* _TASK_
In the entries below, find the line with "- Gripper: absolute" and the line with "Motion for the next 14". Return those two lines and all lines between them, exactly.

* _Dataset entries_
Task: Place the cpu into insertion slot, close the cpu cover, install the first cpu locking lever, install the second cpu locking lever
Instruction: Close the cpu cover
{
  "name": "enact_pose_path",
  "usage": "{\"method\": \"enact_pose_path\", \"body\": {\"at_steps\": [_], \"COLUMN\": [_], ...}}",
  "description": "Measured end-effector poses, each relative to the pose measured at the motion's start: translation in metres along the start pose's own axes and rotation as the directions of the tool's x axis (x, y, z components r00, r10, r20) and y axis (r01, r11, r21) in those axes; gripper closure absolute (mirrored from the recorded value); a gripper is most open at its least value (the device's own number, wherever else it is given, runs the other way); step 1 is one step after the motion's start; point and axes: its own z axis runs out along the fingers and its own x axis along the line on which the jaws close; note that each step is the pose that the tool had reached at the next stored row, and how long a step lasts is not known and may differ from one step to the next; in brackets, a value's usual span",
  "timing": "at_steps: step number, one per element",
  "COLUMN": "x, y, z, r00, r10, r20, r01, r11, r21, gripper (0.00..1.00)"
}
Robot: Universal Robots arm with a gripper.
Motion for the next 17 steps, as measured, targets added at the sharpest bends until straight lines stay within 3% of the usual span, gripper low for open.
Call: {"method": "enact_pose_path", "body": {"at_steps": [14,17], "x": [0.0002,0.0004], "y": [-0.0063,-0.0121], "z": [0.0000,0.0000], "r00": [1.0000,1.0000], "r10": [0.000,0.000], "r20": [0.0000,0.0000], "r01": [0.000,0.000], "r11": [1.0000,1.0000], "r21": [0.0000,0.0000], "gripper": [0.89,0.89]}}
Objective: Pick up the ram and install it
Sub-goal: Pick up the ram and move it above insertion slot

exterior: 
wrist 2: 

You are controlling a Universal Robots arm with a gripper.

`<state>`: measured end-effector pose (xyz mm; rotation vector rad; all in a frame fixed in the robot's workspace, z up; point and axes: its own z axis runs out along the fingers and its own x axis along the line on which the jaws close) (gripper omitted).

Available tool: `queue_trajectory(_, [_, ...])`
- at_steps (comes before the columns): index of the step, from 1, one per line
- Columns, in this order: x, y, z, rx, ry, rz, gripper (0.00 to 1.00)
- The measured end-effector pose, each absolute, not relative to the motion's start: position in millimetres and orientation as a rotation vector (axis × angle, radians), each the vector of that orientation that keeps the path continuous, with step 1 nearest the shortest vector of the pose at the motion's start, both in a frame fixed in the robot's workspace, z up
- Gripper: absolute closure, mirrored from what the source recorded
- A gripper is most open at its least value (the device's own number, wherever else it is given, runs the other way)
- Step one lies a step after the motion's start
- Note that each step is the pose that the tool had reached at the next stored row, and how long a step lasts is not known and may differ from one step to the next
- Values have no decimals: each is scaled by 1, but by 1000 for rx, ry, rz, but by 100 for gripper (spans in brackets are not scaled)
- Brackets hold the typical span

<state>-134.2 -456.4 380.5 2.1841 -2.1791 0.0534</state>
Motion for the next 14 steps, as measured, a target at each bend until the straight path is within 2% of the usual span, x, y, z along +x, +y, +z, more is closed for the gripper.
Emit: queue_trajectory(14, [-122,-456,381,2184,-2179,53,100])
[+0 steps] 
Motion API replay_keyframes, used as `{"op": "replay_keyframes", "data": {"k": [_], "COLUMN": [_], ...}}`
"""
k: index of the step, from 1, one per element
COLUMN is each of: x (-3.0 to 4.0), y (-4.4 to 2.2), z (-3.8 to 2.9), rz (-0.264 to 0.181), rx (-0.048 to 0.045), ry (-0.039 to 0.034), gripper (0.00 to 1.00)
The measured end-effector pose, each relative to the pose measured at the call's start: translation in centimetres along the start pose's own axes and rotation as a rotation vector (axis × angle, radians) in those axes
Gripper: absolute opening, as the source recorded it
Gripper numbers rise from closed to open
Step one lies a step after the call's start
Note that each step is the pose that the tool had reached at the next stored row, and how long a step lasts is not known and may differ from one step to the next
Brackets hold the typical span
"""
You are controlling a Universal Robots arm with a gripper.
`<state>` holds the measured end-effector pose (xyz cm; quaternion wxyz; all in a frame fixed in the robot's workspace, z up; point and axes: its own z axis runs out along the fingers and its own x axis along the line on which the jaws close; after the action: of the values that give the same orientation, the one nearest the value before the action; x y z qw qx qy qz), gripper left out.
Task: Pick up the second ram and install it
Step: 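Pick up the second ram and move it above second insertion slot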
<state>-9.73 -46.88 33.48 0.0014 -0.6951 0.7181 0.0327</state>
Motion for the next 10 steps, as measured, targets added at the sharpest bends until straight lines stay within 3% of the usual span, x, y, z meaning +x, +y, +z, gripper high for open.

* _EXERCISE ANSWER_
- Gripper: absolute closure, mirrored from what the source recorded
- A gripper is most open at its least value (the device's own number, wherever else it is given, runs the other way)
- Step one lies a step after the motion's start
- Note that each step is the pose that the tool had reached at the next stored row, and how long a step lasts is not known and may differ from one step to the next
- Values have no decimals: each is scaled by 1, but by 1000 for rx, ry, rz, but by 100 for gripper (spans in brackets are not scaled)
- Brackets hold the typical span

<state>-134.2 -456.4 380.5 2.1841 -2.1791 0.0534</state>
Motion for the next 14 steps, as measured, a target at each bend until the straight path is within 2% of the usual span, x, y, z along +x, +y, +z, more is closed for the gripper.

No additional output will be generated.